- _Action item_
Check every line below for the word "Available" and copy each one that has it.

Material provided START

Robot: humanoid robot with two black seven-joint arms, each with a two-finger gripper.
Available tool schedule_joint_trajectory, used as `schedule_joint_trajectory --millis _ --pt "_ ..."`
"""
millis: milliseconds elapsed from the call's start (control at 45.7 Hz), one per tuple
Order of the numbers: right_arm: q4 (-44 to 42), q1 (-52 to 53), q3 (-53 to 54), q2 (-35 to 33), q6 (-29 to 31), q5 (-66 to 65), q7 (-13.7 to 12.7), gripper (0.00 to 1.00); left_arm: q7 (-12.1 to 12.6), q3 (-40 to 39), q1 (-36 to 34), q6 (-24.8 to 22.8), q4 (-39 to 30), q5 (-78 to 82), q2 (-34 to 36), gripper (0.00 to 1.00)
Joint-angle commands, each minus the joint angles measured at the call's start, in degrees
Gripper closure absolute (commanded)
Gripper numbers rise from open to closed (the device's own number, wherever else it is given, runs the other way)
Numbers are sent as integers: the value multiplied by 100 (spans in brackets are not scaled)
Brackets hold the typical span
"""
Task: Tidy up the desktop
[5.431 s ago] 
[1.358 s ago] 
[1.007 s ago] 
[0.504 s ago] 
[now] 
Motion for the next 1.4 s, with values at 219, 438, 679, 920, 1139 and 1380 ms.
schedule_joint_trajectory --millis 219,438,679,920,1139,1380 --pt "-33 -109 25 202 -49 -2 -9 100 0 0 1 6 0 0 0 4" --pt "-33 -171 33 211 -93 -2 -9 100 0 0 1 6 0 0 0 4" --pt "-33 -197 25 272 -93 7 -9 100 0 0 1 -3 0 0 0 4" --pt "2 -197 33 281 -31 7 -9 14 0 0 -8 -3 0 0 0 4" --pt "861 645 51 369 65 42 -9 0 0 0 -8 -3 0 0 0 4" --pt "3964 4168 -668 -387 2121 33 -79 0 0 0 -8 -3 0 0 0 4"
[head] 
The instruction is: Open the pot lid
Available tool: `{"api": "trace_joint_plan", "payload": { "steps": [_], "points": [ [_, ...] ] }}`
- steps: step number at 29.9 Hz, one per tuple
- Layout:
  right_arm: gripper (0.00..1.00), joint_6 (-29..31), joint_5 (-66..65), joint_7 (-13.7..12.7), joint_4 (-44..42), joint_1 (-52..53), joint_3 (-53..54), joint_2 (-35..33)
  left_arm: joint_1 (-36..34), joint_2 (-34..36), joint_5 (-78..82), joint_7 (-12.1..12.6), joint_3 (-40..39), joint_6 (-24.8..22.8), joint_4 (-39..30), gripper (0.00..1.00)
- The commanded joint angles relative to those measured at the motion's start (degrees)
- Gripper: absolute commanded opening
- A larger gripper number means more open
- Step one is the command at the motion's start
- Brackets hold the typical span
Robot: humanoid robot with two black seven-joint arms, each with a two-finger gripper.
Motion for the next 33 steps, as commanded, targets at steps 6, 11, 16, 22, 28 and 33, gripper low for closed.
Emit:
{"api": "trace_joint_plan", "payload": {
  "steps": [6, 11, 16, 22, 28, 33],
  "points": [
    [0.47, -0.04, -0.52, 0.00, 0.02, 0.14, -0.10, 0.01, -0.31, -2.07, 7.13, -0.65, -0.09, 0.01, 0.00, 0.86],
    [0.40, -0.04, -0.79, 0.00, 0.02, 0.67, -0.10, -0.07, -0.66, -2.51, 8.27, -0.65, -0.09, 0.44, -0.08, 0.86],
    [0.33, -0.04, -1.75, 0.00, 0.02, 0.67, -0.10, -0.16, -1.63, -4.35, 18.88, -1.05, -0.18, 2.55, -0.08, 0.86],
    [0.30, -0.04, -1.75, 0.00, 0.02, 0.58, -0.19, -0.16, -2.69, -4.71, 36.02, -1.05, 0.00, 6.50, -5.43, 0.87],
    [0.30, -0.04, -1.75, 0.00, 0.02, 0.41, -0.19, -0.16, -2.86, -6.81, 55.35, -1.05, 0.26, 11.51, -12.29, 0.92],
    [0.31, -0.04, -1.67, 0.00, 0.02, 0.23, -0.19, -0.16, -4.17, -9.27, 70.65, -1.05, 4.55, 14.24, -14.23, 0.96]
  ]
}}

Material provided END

- _Reply to the exercise_
Available tool schedule_joint_trajectory, used as `schedule_joint_trajectory --millis _ --pt "_ ..."`
Available tool: `{"api": "trace_joint_plan", "payload": { "steps": [_], "points": [ [_, ...] ] }}`

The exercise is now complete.